The judgment of the United States District Court for the Northern District of Oklahoma is REVERSED, and the case is REMANDED with instructions to
remand the case to the Commissioner for further proceedings in accordance with this order and judgment.
Entered for the Court
Michael R. Murphy
*. This order and judgment is not binding precedent, except under the doctrines of law of the case, res judicata, and collateral estoppel. The court generally disfavors the citation of orders and judgments; nevertheless, an order and judgment may be cited under the terms and conditions of 10th Cir. R. 36.3.

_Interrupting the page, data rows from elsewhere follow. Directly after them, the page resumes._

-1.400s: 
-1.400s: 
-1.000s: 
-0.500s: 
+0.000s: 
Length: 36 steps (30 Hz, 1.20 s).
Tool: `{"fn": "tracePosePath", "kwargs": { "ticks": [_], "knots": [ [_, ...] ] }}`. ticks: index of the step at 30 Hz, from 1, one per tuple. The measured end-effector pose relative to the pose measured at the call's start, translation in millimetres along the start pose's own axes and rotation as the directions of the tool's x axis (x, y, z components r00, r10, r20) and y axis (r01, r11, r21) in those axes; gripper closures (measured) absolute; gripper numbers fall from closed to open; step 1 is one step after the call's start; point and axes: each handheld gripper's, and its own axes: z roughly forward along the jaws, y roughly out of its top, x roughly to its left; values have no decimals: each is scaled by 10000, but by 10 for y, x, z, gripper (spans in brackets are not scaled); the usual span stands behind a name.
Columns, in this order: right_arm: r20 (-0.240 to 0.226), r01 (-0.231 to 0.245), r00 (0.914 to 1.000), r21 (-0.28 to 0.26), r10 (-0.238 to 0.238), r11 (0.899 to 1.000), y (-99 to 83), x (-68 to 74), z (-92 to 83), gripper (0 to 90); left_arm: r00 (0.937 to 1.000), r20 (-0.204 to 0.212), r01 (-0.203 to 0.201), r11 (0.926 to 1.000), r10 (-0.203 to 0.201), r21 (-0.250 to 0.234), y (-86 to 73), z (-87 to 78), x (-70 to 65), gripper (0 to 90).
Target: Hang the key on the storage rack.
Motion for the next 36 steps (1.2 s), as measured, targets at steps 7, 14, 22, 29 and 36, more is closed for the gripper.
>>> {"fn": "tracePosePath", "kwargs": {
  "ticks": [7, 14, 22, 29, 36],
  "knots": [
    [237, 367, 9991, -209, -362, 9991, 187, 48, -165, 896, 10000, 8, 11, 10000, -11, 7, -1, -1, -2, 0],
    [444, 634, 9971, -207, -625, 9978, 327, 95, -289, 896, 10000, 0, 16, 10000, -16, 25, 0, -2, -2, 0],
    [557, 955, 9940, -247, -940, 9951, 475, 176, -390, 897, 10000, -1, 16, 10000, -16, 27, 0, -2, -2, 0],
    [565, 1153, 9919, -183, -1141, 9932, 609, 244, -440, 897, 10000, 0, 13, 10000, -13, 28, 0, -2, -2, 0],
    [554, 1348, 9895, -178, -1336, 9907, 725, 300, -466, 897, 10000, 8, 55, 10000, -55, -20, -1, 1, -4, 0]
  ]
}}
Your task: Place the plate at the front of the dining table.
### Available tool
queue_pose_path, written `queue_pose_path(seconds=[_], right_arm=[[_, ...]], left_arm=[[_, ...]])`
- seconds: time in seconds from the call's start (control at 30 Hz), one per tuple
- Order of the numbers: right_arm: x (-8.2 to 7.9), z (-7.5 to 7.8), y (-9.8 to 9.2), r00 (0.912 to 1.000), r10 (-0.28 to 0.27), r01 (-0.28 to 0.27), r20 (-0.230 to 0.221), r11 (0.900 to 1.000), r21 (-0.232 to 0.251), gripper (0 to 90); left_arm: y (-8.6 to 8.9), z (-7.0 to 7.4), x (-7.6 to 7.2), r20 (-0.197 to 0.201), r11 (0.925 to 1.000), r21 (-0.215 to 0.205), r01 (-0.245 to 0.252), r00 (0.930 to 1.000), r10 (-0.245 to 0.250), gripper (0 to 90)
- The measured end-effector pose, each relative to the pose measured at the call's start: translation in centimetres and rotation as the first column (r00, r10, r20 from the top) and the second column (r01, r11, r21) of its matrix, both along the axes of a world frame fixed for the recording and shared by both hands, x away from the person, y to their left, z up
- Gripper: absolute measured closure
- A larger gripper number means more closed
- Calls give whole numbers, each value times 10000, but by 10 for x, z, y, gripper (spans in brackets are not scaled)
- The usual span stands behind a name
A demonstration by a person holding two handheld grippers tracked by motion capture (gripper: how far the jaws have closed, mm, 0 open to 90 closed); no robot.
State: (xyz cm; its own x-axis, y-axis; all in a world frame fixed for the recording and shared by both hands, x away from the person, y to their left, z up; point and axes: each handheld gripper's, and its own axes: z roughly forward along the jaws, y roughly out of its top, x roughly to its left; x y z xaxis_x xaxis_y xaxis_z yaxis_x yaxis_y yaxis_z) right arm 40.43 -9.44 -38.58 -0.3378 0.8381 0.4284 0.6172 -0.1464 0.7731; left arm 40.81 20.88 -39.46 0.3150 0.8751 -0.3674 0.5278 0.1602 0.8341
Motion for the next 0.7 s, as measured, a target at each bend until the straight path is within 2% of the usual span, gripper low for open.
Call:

**. In his letter to the Appeals Council, appellant's attorney represented that Dr. Hess had refused to fill out the appropriate paperwork because he did not "make those types of reports." Appellant's App., Vol. II at 268.
3. Appellant also urges that the ALJ improperly shifted the burden of proof on the existence of alternative jobs. Appellant failed to raise this argument in the district court. Accordingly, we do not consider it on appeal. See Crow v. Shalala, 40 F.3d 323, 324 (10th Cir. 1994).